How to complete this task: Make an exact copy of the lines from the top of the entries below through the line with "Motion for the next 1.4". Leave all pictures out.

# # # # # # #

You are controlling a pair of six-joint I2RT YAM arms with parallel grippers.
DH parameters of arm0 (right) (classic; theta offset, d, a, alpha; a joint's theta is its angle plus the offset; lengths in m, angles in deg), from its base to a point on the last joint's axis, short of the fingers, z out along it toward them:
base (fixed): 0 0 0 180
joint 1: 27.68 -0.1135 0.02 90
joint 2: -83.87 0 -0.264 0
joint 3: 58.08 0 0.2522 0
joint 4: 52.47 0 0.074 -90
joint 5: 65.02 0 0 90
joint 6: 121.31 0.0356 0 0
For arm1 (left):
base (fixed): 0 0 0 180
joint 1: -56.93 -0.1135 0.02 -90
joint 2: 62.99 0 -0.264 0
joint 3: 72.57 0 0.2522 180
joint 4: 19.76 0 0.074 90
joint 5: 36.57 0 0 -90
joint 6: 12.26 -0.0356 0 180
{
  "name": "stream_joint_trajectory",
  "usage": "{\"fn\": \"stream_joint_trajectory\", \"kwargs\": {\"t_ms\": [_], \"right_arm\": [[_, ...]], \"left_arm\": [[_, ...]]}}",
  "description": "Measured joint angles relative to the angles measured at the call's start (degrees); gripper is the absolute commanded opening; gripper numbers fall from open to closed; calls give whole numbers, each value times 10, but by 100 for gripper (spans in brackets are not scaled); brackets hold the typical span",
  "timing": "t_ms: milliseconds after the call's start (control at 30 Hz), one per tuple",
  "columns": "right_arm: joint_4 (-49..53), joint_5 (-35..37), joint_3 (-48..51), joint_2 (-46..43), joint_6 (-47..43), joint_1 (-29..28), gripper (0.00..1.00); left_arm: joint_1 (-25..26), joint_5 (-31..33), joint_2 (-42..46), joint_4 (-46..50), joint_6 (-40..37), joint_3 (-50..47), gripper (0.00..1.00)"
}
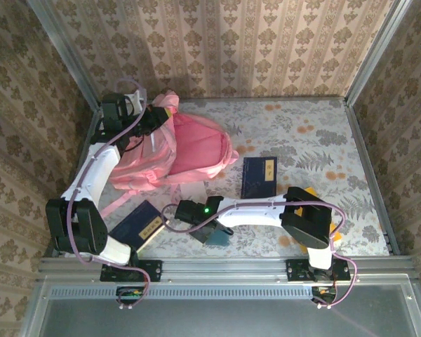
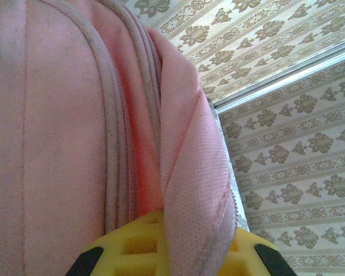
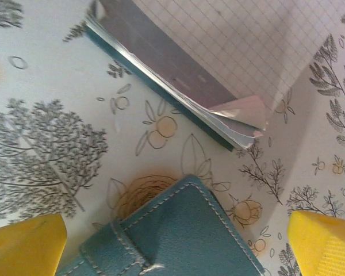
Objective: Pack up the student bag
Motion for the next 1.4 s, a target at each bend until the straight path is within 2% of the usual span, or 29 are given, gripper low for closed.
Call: {"fn": "stream_joint_trajectory", "kwargs": {"t_ms": [400, 600, 933, 1400], "right_arm": [[-24, -18, 85, -47, 22, 2, 100], [-24, -40, 89, -74, 29, 11, 100], [-47, -175, 134, -146, 87, 84, 100], [-42, -205, 143, -100, 160, 94, 99]], "left_arm": [[-2, -3, 0, -3, 6, 0, 0], [-2, -7, -3, -4, 8, 0, 0], [-2, -13, -7, -10, 11, 0, 0], [-9, -23, -10, -26, 26, -4, 0]]}}
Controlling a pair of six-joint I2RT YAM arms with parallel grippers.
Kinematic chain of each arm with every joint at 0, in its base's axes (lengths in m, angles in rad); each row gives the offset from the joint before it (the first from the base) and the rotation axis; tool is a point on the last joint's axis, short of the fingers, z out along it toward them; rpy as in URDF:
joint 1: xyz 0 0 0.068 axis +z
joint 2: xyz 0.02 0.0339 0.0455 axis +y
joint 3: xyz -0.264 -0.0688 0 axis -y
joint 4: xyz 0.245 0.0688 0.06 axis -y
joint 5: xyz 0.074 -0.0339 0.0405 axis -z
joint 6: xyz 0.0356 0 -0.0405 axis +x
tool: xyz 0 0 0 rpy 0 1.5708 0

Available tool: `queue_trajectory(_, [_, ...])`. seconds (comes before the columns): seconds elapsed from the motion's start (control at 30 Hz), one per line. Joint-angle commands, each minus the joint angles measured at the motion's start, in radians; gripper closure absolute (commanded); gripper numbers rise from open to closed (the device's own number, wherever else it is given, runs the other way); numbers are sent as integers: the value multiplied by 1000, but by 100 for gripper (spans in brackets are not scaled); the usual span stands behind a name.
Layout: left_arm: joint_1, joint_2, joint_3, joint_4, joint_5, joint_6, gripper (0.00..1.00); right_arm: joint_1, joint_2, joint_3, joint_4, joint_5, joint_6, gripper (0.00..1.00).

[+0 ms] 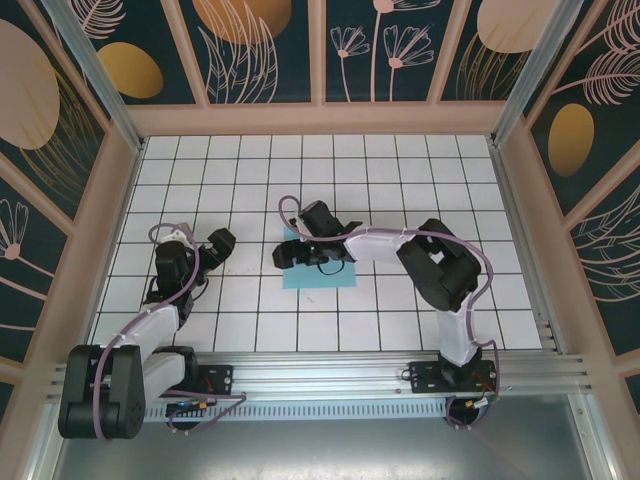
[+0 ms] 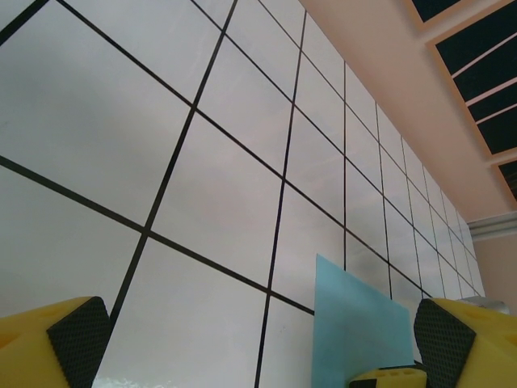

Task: Fold a paper plane with a square sheet of paper (pick it up from the middle)
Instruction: Move the square sheet of paper to the center of the table, then fold the square sheet of paper in half at the center of the table.

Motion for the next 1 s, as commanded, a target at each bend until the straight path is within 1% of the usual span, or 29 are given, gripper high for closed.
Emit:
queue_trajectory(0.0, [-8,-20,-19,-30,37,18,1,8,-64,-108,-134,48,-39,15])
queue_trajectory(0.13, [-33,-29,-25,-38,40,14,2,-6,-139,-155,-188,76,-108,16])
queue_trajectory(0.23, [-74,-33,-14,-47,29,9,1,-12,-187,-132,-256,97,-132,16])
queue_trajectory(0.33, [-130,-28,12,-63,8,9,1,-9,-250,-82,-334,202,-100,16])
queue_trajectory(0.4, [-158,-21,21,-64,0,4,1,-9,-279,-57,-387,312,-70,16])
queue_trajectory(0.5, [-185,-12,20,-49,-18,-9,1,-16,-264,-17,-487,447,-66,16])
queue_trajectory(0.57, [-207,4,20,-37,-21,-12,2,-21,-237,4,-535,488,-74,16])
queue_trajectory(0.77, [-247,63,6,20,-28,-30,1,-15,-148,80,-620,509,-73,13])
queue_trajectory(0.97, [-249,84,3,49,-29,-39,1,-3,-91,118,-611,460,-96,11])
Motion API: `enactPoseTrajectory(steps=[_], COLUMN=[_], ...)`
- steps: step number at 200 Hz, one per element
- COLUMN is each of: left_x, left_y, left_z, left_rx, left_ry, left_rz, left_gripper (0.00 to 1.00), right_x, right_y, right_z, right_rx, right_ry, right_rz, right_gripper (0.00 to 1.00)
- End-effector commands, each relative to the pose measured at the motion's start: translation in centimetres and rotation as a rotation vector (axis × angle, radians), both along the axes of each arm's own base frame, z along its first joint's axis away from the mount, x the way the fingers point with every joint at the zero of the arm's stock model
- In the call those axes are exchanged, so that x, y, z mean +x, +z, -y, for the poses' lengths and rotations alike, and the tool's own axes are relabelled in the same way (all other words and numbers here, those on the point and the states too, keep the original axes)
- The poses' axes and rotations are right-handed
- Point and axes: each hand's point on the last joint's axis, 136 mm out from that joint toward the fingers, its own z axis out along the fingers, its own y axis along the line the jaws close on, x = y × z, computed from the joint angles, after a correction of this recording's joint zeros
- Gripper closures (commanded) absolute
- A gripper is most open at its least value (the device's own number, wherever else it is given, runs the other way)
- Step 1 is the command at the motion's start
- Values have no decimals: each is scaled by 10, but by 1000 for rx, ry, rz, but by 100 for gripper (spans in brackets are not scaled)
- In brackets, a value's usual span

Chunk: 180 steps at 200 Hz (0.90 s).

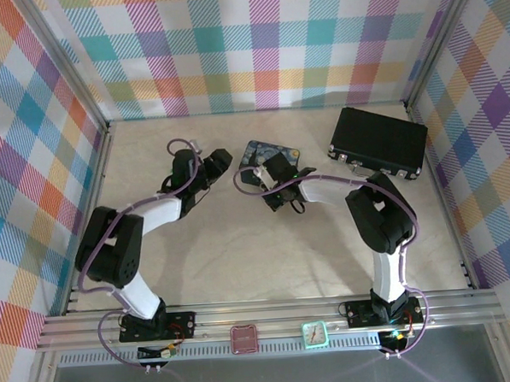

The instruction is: Unlock a padlock with a key

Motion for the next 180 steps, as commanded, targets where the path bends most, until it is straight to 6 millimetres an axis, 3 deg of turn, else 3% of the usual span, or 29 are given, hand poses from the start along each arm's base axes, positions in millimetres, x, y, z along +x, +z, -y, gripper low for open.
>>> enactPoseTrajectory(steps=[1, 48, 91, 152, 180], left_x=[13, 21, 18, 5, -6], left_y=[-2, -23, -41, -47, -46], left_z=[10, 32, 50, 76, 68], left_rx=[8, 6, 8, -5, -5], left_ry=[-59, -116, -168, -242, -227], left_rz=[33, 0, -24, -30, -43], left_gripper=[38, 38, 44, 50, 48], right_x=[-20, -23, -14, 2, 3], right_y=[3, 12, 16, 21, 17], right_z=[1, -4, -14, -26, -25], right_rx=[69, 128, 153, 157, 154], right_ry=[91, 152, 160, 161, 148], right_rz=[-92, -136, -143, -150, -165], right_gripper=[100, 100, 100, 100, 100])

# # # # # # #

Solution for this exercise:
You are controlling a pair of six-joint I2RT YAM arms with parallel grippers.
DH parameters of arm0 (right) (classic; theta offset, d, a, alpha; a joint's theta is its angle plus the offset; lengths in m, angles in deg), from its base to a point on the last joint's axis, short of the fingers, z out along it toward them:
base (fixed): 0 0 0 180
joint 1: 27.68 -0.1135 0.02 90
joint 2: -83.87 0 -0.264 0
joint 3: 58.08 0 0.2522 0
joint 4: 52.47 0 0.074 -90
joint 5: 65.02 0 0 90
joint 6: 121.31 0.0356 0 0
For arm1 (left):
base (fixed): 0 0 0 180
joint 1: -56.93 -0.1135 0.02 -90
joint 2: 62.99 0 -0.264 0
joint 3: 72.57 0 0.2522 180
joint 4: 19.76 0 0.074 90
joint 5: 36.57 0 0 -90
joint 6: 12.26 -0.0356 0 180
{
  "name": "stream_joint_trajectory",
  "usage": "{\"fn\": \"stream_joint_trajectory\", \"kwargs\": {\"t_ms\": [_], \"right_arm\": [[_, ...]], \"left_arm\": [[_, ...]]}}",
  "description": "Measured joint angles relative to the angles measured at the call's start (degrees); gripper is the absolute commanded opening; gripper numbers fall from open to closed; calls give whole numbers, each value times 10, but by 100 for gripper (spans in brackets are not scaled); brackets hold the typical span",
  "timing": "t_ms: milliseconds after the call's start (control at 30 Hz), one per tuple",
  "columns": "right_arm: joint_4 (-49..53), joint_5 (-35..37), joint_3 (-48..51), joint_2 (-46..43), joint_6 (-47..43), joint_1 (-29..28), gripper (0.00..1.00); left_arm: joint_1 (-25..26), joint_5 (-31..33), joint_2 (-42..46), joint_4 (-46..50), joint_6 (-40..37), joint_3 (-50..47), gripper (0.00..1.00)"
}
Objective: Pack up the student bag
Motion for the next 1.4 s, a target at each bend until the straight path is within 2% of the usual span, or 29 are given, gripper low for closed.

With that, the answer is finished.